Wall Street tumbled for a second straight day on Tuesday as a collapse in U.S. oil prices and glum forecasts by companies worsened fears of a deep economic downturn.
All 11 S&P 500 sector indexes fell 1.6% or more, with energy .SPNY sliding for the seventh time in eight sessions a day after the WTI contract CLc1 crashed below zero as oil traders ran out of storage for May deliveries.With the collapse spilling into June futures contracts, equity investors became wary of the extent of the economic damage from sweeping lock-down measures that have halted business activity and sparked millions of layoffs.
Most Asian stocks retreated on low volumes after a risk-off session on Wall Street, with investors monitoring continued volatility in energy markets and further signs that companies are finding it hard to provide outlooks. Oil in London tumbled to the lowest in more than 18 years.

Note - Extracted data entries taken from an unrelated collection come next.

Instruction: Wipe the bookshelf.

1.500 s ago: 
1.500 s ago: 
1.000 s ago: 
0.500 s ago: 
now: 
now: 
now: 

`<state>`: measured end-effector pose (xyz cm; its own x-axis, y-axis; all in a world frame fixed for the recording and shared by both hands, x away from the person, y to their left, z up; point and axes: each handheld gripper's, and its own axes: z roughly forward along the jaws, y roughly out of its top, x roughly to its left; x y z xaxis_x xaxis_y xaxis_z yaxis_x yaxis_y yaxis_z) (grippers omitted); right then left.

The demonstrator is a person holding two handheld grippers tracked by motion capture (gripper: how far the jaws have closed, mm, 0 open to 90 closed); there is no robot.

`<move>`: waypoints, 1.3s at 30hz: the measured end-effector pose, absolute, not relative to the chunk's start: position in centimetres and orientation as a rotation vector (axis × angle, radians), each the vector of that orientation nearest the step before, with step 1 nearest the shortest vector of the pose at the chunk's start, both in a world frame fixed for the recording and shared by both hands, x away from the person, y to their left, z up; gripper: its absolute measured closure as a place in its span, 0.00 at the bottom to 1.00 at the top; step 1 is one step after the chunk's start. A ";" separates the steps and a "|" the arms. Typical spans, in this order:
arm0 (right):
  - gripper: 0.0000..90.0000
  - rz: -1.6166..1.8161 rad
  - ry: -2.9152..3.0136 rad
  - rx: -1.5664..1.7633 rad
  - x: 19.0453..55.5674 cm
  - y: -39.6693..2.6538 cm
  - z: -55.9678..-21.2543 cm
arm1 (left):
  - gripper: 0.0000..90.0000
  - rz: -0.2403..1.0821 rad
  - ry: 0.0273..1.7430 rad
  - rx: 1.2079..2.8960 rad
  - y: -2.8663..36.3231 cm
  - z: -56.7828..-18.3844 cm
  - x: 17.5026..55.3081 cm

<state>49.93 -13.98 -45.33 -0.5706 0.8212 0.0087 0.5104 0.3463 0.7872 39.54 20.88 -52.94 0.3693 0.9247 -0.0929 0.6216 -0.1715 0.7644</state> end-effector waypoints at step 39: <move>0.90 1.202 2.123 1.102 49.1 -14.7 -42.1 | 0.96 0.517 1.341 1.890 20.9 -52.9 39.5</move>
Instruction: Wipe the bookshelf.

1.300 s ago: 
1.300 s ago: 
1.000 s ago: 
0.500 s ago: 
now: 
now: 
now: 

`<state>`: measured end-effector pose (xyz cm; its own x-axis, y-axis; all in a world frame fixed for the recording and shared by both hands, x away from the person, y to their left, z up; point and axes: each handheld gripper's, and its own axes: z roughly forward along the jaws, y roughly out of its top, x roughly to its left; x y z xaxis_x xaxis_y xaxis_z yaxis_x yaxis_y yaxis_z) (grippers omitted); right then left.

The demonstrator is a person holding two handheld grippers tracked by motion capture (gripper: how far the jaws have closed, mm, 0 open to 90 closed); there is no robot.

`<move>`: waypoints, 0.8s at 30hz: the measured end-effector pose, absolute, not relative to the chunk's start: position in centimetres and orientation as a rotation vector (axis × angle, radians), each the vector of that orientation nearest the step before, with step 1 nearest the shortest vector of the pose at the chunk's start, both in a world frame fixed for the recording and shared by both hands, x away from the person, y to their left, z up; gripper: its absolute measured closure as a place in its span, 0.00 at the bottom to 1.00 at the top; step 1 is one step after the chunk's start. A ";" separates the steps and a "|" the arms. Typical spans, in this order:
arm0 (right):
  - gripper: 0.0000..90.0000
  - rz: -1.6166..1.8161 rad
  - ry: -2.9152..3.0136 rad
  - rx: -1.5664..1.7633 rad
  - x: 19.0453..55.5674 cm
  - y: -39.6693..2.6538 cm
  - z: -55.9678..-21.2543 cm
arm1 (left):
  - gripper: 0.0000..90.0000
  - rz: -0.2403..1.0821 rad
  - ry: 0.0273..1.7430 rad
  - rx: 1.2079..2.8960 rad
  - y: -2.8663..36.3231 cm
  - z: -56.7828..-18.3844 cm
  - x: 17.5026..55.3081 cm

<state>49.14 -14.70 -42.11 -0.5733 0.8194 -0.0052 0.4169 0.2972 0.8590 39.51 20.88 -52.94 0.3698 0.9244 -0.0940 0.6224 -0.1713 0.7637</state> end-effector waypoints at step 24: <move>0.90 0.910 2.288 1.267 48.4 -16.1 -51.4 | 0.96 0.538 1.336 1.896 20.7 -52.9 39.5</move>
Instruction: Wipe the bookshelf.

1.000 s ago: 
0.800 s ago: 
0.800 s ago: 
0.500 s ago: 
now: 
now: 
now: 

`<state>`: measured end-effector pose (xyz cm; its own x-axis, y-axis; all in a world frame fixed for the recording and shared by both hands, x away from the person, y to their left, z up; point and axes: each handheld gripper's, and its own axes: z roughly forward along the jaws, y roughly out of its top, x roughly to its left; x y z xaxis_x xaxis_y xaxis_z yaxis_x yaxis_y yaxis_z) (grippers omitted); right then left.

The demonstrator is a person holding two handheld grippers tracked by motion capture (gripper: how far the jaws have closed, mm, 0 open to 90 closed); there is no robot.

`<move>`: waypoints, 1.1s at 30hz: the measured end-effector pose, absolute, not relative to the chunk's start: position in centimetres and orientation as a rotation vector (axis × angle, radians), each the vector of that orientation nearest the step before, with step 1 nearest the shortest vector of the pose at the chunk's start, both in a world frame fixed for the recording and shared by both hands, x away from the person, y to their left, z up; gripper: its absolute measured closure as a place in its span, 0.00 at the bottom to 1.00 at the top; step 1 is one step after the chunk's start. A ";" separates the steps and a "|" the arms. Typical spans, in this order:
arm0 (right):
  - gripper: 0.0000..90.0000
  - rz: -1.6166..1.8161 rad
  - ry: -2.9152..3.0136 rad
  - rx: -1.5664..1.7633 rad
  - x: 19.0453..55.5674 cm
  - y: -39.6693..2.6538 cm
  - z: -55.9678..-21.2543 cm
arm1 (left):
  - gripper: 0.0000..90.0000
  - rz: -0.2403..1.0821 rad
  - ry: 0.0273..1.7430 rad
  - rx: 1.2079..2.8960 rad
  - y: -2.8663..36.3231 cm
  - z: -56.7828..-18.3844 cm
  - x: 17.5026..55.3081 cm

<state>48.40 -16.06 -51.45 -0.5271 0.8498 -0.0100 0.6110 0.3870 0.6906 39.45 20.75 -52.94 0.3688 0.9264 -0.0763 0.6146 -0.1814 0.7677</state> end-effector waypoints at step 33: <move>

Shares fell from Sydney to Hong Kong though declines were shallower than those in the U.S. on Tuesday. Equities in Shanghai slipped, while European stock futures advanced. S&P 500 contracts were little changed after the gauge closed down more than 3%, with investors shrugging off a deal reached by the White House and congressional leaders on fresh spending to combat the impact of the coronavirus pandemic. Brent crude oil prices tumbled as the global benchmark was sucked into the rout that sent U.S. futures below zero for the first time ever this week. The yield on benchmark 10-year Treasuries was steady after dropping below 0.6%.
Frontier markets had a good day in turn as global Investors looked out to them for hedging against their markets. Turnover of the Nairobi Securities exchange hit past the 1 Billion mark for the first time this month. Foreign investors maintained a net sellers position in most of the stocks but were also heavy net buyers on Safaricom Plc.